One-shot request frames currently have no way to be cancelled. If a product issues a
request that bottoms out in a host RPC call and the peer never responds while the
connection stays open, the runtime awaits forever. Concretely, at the leaf
(truapi-server/src/host_rpc_client.rs):

rx.await
    .map_err(|_| client_error("json-rpc request was cancelled"))?

rx is a oneshot::Receiver with no timeout and no cancellation seam. It resolves only
when a matching response arrives or the whole connection is torn down. There is no
per-request cancellation.

The intended model (from the PR discussion): when the user cancels a request, its
CallContext (cx) should emit a cancellation signal that propagates down the stack so
the in-flight work unwinds promptly, the pending state is cleaned up, and the product
receives a terminal Cancelled frame.

This issue is to design cancellation properly in the protocol + runtime rather than bolt
on an ad-hoc timeout.

Current state (what already exists vs. what's missing)

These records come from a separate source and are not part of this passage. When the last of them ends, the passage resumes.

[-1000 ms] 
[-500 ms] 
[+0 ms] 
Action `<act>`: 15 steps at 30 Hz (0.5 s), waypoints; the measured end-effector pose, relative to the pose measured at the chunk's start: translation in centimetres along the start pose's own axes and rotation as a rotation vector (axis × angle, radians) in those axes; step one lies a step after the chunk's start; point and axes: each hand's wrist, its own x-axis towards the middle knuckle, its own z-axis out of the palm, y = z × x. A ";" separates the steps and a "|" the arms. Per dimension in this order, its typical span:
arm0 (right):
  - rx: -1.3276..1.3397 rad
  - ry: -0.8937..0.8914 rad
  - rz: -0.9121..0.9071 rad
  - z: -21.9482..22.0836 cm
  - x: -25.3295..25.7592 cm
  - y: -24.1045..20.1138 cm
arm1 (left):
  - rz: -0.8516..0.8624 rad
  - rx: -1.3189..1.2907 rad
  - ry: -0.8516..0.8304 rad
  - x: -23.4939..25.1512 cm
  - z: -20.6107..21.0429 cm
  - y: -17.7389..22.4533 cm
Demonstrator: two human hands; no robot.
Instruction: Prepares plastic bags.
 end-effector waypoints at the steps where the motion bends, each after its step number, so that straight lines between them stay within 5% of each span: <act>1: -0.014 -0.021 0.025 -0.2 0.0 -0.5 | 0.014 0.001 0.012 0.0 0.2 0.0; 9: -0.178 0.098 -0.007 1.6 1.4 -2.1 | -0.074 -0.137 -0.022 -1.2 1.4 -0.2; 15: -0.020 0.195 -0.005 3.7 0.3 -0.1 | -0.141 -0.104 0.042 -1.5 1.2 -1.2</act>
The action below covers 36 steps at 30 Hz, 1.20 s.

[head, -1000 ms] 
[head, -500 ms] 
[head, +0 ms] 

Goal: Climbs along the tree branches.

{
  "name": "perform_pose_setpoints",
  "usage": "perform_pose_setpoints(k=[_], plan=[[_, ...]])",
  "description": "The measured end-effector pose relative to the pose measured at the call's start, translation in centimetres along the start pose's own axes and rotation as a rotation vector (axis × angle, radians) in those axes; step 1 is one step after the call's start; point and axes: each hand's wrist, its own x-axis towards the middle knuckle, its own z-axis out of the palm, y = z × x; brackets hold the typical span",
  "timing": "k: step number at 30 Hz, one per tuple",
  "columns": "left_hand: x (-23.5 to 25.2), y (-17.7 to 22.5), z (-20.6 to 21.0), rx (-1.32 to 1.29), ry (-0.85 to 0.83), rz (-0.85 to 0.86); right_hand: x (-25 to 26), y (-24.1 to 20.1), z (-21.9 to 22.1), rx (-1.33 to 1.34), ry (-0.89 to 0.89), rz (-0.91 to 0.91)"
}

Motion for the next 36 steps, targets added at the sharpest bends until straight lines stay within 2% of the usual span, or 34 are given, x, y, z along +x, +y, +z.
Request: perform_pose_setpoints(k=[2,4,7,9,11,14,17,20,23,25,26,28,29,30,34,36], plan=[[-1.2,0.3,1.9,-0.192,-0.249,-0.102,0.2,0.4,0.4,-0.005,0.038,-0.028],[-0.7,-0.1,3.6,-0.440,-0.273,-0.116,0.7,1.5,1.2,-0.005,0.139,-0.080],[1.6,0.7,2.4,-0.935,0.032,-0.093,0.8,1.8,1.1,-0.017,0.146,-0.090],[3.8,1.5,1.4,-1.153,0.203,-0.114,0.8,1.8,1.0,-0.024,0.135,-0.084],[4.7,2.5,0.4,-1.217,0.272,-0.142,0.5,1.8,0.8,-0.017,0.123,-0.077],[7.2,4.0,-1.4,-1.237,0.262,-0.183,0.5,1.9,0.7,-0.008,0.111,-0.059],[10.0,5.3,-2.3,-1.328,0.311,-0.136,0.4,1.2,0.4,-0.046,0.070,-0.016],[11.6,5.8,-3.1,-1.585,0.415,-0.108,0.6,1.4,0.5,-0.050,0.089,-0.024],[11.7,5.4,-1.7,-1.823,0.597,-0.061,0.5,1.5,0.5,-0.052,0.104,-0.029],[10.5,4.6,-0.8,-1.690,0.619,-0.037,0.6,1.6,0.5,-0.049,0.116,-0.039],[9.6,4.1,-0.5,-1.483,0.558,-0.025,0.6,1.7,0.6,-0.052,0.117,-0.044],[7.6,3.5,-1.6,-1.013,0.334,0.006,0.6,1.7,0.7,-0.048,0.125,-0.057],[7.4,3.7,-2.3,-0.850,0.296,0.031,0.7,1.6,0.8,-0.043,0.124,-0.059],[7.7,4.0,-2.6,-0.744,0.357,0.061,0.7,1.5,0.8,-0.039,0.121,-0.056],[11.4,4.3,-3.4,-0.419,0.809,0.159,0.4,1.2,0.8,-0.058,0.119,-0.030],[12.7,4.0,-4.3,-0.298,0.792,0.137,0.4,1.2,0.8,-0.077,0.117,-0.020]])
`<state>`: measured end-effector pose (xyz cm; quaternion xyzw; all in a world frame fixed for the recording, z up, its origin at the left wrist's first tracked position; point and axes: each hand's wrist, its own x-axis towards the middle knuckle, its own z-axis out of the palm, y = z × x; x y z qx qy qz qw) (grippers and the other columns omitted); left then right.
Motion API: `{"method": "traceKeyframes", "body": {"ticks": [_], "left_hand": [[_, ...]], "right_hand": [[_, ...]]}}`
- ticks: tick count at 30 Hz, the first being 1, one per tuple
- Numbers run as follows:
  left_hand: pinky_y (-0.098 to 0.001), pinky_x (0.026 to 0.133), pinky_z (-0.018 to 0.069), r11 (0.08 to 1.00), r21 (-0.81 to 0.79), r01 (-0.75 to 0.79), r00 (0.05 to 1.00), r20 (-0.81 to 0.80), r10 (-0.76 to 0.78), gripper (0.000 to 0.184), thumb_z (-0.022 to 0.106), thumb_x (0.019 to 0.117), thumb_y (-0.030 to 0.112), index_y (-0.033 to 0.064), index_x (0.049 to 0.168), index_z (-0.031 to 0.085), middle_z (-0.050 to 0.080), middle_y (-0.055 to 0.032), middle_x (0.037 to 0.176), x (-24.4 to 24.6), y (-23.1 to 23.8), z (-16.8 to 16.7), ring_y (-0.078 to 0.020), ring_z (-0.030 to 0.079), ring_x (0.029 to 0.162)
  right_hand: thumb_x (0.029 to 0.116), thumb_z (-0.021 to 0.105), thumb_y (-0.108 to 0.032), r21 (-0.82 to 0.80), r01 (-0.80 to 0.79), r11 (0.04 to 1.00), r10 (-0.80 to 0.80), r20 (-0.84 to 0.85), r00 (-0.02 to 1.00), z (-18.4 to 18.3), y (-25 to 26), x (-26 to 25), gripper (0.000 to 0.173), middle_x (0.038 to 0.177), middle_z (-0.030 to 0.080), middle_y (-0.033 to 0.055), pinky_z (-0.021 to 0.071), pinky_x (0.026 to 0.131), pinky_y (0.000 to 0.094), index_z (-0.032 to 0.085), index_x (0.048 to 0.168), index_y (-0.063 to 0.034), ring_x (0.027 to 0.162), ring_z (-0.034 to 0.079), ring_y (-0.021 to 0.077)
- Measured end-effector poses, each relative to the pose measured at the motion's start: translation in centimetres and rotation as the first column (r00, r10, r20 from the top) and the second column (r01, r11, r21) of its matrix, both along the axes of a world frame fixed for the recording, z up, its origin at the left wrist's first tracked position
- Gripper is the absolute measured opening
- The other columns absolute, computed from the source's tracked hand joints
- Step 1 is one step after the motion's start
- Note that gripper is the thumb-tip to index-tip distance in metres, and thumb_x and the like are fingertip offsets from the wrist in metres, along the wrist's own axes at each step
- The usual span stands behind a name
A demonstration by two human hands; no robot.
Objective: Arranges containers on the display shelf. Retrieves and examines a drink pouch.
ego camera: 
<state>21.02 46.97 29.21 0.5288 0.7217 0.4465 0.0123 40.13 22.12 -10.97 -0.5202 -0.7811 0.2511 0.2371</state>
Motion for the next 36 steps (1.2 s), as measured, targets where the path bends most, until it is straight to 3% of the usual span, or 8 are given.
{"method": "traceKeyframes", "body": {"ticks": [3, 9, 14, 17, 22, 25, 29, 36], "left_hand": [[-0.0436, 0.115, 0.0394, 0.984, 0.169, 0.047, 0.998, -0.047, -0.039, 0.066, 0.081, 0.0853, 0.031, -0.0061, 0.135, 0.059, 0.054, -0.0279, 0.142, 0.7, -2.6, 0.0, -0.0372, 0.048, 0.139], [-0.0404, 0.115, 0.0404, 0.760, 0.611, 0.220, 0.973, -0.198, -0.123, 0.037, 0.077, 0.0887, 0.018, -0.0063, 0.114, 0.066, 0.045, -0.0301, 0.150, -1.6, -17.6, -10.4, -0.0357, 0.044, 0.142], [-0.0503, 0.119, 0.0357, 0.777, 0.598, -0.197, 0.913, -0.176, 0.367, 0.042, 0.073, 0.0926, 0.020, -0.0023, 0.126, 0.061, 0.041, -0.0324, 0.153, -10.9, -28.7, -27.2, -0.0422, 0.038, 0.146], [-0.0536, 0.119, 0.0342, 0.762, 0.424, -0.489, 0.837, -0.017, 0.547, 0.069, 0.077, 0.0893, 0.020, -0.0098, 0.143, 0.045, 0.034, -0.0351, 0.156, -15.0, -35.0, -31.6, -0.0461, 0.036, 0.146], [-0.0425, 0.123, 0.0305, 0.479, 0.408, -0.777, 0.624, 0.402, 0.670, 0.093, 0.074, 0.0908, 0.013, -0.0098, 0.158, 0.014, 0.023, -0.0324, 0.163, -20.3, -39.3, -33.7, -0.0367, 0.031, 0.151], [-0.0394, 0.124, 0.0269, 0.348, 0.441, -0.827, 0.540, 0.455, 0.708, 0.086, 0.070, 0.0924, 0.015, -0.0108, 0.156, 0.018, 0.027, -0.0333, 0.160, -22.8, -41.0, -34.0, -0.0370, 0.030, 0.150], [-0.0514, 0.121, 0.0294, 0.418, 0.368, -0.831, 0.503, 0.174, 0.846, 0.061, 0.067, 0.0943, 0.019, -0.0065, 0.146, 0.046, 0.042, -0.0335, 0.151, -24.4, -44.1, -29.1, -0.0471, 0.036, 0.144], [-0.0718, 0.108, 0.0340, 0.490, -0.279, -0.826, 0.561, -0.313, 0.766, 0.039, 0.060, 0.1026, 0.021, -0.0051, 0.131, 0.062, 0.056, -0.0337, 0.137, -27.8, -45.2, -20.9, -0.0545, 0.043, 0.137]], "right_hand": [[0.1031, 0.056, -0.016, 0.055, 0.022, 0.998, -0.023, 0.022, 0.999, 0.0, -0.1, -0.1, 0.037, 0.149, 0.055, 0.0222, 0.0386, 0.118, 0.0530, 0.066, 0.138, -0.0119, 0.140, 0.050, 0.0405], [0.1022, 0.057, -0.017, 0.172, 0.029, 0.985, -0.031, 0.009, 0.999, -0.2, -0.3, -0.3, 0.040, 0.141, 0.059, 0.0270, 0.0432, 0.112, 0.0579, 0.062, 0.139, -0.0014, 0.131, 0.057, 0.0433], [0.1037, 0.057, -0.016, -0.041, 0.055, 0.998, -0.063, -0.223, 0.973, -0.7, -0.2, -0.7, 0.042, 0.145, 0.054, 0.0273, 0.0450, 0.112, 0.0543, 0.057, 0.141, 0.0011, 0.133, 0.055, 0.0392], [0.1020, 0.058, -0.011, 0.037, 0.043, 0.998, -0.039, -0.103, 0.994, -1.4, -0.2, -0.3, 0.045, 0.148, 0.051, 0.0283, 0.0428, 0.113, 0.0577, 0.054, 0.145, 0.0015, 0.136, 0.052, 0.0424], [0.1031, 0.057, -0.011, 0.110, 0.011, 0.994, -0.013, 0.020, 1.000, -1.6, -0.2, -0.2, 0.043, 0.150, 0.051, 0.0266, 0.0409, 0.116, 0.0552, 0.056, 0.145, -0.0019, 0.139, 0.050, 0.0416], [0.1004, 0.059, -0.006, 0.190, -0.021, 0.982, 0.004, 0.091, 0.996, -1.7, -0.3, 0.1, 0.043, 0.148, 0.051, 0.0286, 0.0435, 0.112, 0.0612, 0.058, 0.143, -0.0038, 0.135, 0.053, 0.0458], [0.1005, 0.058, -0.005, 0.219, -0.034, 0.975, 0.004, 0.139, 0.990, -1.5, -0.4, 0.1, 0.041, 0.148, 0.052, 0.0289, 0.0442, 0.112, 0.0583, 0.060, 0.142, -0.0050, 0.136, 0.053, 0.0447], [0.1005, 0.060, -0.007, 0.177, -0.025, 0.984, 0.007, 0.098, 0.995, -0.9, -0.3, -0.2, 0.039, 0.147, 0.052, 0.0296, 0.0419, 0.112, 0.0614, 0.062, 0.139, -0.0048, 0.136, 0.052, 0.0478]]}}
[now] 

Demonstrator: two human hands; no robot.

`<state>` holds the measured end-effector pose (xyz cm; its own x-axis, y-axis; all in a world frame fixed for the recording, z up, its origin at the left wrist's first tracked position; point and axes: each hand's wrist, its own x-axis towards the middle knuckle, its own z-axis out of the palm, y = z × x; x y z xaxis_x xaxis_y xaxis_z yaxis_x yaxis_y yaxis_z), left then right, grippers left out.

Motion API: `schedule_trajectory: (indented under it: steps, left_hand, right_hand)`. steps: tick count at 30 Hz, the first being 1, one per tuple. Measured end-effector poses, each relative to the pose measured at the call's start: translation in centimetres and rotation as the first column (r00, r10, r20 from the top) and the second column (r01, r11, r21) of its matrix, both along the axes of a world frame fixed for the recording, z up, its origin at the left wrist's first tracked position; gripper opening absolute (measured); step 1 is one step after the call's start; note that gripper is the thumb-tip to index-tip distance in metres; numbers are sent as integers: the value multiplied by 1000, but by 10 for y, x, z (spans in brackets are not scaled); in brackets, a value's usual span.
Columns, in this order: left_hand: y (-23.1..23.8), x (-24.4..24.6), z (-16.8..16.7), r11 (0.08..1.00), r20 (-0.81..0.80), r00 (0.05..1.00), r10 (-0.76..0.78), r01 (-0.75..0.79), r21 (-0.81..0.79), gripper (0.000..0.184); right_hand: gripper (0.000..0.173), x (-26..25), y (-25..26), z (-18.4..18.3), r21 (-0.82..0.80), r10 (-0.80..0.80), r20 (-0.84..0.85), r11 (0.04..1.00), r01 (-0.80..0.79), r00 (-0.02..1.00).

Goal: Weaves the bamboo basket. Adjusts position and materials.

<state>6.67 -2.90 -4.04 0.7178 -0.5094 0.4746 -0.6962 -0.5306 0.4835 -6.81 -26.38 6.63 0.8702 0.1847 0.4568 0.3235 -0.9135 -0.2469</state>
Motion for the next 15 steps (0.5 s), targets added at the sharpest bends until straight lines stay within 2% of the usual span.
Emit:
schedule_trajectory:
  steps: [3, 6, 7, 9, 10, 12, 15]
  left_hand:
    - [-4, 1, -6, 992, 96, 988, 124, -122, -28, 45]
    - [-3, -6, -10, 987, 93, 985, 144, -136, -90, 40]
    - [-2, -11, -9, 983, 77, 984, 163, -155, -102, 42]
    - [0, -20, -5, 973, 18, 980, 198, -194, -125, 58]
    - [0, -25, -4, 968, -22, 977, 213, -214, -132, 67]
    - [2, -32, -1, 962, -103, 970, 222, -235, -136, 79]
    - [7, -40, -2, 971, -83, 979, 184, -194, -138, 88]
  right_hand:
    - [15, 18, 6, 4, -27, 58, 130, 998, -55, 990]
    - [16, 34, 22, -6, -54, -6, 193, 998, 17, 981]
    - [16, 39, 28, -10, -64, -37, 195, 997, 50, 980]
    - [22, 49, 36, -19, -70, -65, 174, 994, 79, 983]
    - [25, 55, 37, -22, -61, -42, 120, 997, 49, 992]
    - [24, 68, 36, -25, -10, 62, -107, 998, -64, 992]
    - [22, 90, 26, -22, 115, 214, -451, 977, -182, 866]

Research over the current truapi / truapi-server code:

Already present

  • cx: CallContext already carries a CancellationToken (truapi/src/lib.rs), but it is
    created fresh per request inside each generated handler
    (CallContext::with_request_id(request_id) in truapi-server/src/generated/dispatcher.rs).
  • A wire frame taxonomy with kinds request / response / start / stop / interrupt /
    receive, and a working cooperative-teardown precedent for subscriptions via stop_ids +
    SubscriptionManager::handle_stop (truapi-server/src/dispatcher.rs).
  • Per-dispatch AbortHandles in ProductRuntime.in_flight (truapi-server/src/host_core.rs),
    but keyed by a monotonic dispatch_id and only fired wholesale on dispose().

Missing (the four gaps)

  1. The token is a bare Arc<AtomicBool>, i.e. poll-only. You cannot select! on it, so
    it cannot interrupt a blocked rx.await. Its own doc comment already notes "request
    tokens only fire when a future runtime explicitly cancels them."
  2. There is no client to server cancel frame for one-shot requests (only subscription
    _stop).
  3. The per-request token is never registered anywhere, so nothing can find it to fire it.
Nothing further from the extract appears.